Now 42, Maguire, the man who can’t recall a time when he didn’t stutter, considers his future. A frequent lecturer at symposia around the world and regular contributor to medical journals, he devotes much of his time to a less-sophisticated form of communication: responding to the hundreds of e-mails he receives weekly from people who stutter – who wonder if there might be help available for this medical condition that is so personally painful and, in many ways, still so misunderstood by the world.

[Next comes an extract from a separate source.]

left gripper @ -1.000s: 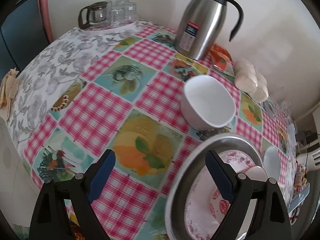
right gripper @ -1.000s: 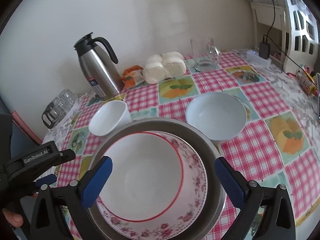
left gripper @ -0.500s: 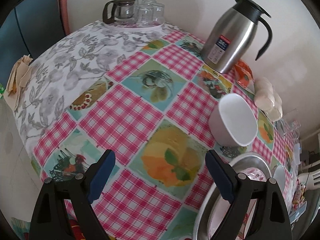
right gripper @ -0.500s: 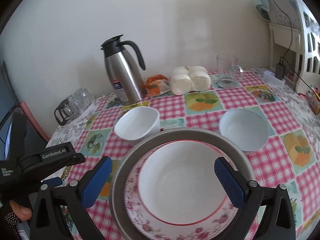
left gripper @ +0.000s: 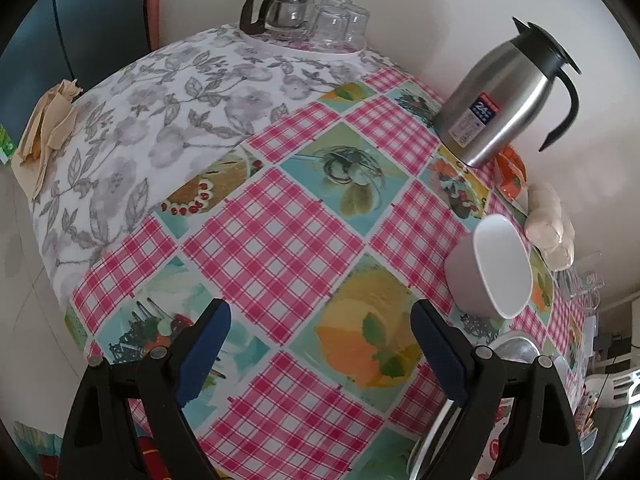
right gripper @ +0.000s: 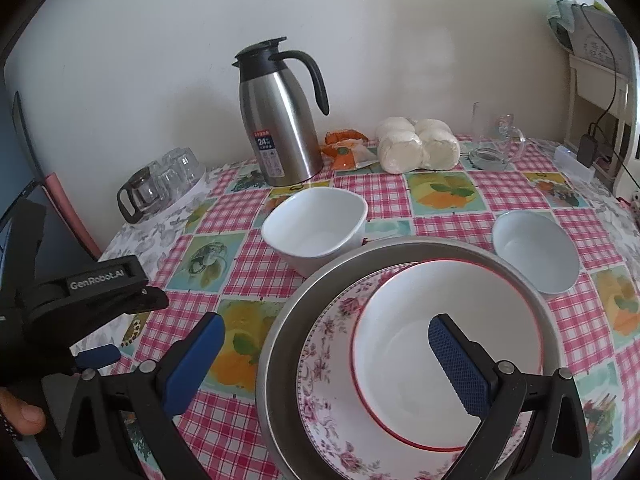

“The center is a vital line of defense,” Maguire says. “In the coming years, we’ll see medication developed purposely for stuttering that provides much better response. We’ll also improve the research on genetic testing that will determine the hereditary profile, which will help direct treatment.”

He reflects a moment.

“I love to teach and to guide – and what influences me is that I understand how patients who stutter feel. I believe I can make a difference – and that should take care of the next 40 years.”

Facts about stuttering

  • More than 3 million U.S. children, teens and adults suffer from a chronic stuttering disorder.
  • Stuttering patterns are often unique to each individual, and treatment modalities are also unique to patients. However, most stuttering patterns are marked by repetitions of syllables, long silences and the contortion of a person’s face as they try to speak.
  • Stuttering is believed to have a genetic component; it tends to run in families.
  • Stuttering affects more men than women; approximately 4 to 1.
  • About 75 percent of children who stutter outgrow the disorder without intervention.
  • Some 20 percent of children go through a development stage when stuttering is severe enough to be a parental concern. Here, the best prevention tool is early intervention.
  • “Person who stutters” is now the correct phrase, replacing “stutterer.”
  • Famous folks who stuttered: Marilyn Monroe, James Earl Jones, Lewis Carroll, Carly Simon, Sir Isaac Newton, Winston Churchill, Tiger Woods, Bruce Willis, Sen. Joe Biden Jr., John Stossel, Bill Walton, John Updike.